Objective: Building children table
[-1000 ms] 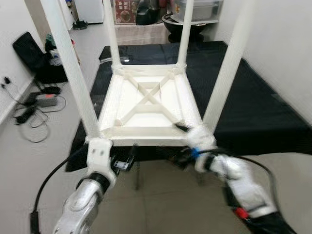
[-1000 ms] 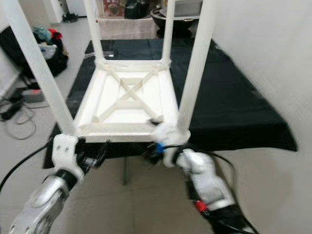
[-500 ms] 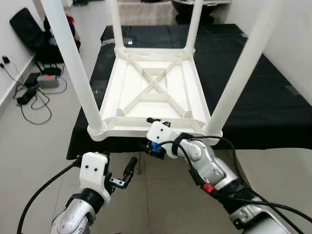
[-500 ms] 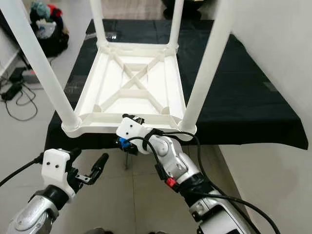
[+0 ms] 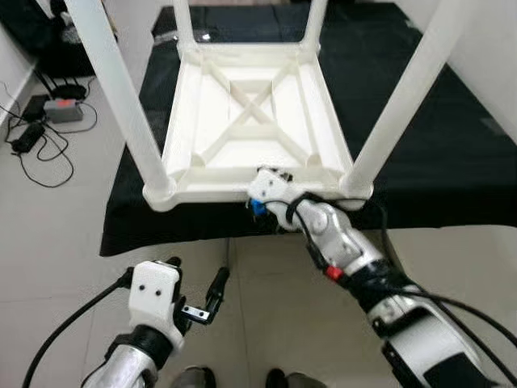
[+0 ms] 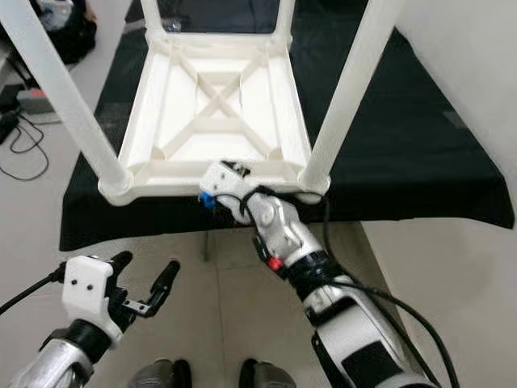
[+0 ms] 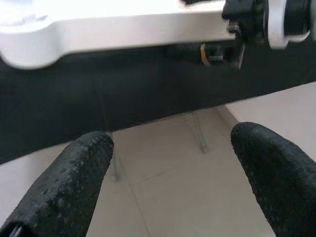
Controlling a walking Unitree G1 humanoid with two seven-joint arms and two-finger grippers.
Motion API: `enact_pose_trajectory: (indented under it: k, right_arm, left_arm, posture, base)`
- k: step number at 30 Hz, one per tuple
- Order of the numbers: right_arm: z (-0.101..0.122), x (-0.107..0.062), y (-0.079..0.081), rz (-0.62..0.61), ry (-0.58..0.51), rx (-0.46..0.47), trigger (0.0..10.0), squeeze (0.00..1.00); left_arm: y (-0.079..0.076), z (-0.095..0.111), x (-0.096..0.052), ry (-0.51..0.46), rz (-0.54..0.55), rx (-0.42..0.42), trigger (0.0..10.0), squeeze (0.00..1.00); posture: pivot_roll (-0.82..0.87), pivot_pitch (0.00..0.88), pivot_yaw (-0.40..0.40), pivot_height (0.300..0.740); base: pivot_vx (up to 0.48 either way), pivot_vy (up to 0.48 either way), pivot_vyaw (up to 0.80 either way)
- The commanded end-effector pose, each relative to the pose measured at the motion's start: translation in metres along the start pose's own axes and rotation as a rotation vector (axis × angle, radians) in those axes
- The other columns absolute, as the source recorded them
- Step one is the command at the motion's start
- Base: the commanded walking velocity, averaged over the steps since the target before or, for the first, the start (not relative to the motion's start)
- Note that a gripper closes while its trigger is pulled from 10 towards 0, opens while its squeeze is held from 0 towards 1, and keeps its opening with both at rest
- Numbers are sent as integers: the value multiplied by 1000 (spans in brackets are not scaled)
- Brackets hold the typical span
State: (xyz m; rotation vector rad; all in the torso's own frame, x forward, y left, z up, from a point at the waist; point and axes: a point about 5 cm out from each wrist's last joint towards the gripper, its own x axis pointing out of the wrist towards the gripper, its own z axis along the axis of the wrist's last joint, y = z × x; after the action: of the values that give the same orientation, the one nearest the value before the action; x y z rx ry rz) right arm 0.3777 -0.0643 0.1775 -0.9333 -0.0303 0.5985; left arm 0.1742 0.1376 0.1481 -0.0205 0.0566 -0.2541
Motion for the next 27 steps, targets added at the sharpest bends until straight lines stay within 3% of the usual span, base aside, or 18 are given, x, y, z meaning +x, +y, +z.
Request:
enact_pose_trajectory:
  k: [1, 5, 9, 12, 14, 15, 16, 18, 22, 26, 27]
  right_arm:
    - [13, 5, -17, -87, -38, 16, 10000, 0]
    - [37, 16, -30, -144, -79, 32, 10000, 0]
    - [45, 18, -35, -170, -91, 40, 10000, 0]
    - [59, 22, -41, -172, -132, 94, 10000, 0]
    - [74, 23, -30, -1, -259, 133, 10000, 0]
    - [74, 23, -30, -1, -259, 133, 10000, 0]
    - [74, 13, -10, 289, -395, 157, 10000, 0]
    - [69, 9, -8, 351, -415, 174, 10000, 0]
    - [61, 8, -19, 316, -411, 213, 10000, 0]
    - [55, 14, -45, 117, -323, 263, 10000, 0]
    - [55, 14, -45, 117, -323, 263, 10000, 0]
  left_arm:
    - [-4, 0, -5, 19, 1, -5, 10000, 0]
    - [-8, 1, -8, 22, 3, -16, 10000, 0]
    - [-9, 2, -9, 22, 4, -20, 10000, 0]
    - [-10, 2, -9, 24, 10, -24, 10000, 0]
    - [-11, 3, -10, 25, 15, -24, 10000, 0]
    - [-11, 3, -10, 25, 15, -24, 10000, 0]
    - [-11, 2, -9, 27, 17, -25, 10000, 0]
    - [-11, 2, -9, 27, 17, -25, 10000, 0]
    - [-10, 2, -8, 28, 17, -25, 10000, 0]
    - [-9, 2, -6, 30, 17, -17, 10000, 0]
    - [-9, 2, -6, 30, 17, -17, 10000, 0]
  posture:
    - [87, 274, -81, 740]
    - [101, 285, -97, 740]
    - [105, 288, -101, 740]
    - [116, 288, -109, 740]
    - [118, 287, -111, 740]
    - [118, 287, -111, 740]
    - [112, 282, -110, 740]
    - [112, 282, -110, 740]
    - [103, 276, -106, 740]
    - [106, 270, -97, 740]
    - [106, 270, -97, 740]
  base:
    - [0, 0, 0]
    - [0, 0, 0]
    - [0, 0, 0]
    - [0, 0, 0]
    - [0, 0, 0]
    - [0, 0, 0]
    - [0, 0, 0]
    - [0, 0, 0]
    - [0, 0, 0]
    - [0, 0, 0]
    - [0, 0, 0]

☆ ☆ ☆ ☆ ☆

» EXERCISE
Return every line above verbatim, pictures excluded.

» FINAL ANSWER
Objective: Building children table
[-1000 ms] 
[-1000 ms] 
[-500 ms] 
[-500 ms] 
[+0 ms] 
[+0 ms] 
[+0 ms] 
Controlling a walking Unitree G1 humanoid with two seven-joint arms and two-finger grippers.
Motion API: `enact_pose_trajectory: (indented under it: k, right_arm, left_arm, posture, base)`
- k: step number at 30 Hz, one per tuple
- Order of the numbers: right_arm: z (-0.101..0.122), x (-0.107..0.062), y (-0.079..0.081), rz (-0.62..0.61), ry (-0.58..0.51), rx (-0.46..0.47), trigger (0.0..10.0), squeeze (0.00..1.00); left_arm: y (-0.079..0.076), z (-0.095..0.111), x (-0.096..0.052), ry (-0.51..0.46), rz (-0.54..0.55), rx (-0.42..0.42), trigger (0.0..10.0), squeeze (0.00..1.00); posture: pivot_roll (-0.82..0.87), pivot_pitch (0.00..0.88), pivot_yaw (-0.40..0.40), pivot_height (0.300..0.740); base: pivot_vx (up to 0.48 either way), pivot_vy (up to 0.48 either way), pivot_vyaw (up to 0.80 either way)
- The commanded end-effector pose, each relative to the pose measured at the motion's start: translation in metres along the start pose's own axes and rotation as a rotation vector (axis × angle, radians) in those axes
- The other columns absolute, as the source recorded them
- Step one is the command at the motion's start
- Base: the commanded walking velocity, averaged over the steps since the target before or, for the first, the start (not relative to the motion's start)
- Note that a gripper closes while its trigger is pulled from 10 towards 0, opens while its squeeze is held from 0 towards 1, and keeps its opening with both at rest
- Numbers are sent as integers: the value multiplied by 1000 (spans in brackets are not scaled)
- Brackets hold the typical span
State: (xyz m; rotation vector rad; all in the torso's own frame, x forward, y left, z up, from a point at the waist; point and axes: a point about 5 cm out from each wrist's last joint towards the gripper, its own x axis pointing out of the wrist towards the gripper, its own z axis along the axis of the wrist's last joint, y = z × x; after the action: of the values that give the same orientation, the one nearest the value before the action; x y z rx ry rz) right arm 0.3777 -0.0643 0.1775 -0.9333 -0.0303 0.5985; left arm 0.1742 0.1376 0.1481 -0.0205 0.0566 -0.2541
Motion for the next 27 steps, targets added at the sharpest bends until straight lines stay within 3% of the usual span, base aside, or 18 are given, x, y, z meaning +x, +y, +z.
Request:
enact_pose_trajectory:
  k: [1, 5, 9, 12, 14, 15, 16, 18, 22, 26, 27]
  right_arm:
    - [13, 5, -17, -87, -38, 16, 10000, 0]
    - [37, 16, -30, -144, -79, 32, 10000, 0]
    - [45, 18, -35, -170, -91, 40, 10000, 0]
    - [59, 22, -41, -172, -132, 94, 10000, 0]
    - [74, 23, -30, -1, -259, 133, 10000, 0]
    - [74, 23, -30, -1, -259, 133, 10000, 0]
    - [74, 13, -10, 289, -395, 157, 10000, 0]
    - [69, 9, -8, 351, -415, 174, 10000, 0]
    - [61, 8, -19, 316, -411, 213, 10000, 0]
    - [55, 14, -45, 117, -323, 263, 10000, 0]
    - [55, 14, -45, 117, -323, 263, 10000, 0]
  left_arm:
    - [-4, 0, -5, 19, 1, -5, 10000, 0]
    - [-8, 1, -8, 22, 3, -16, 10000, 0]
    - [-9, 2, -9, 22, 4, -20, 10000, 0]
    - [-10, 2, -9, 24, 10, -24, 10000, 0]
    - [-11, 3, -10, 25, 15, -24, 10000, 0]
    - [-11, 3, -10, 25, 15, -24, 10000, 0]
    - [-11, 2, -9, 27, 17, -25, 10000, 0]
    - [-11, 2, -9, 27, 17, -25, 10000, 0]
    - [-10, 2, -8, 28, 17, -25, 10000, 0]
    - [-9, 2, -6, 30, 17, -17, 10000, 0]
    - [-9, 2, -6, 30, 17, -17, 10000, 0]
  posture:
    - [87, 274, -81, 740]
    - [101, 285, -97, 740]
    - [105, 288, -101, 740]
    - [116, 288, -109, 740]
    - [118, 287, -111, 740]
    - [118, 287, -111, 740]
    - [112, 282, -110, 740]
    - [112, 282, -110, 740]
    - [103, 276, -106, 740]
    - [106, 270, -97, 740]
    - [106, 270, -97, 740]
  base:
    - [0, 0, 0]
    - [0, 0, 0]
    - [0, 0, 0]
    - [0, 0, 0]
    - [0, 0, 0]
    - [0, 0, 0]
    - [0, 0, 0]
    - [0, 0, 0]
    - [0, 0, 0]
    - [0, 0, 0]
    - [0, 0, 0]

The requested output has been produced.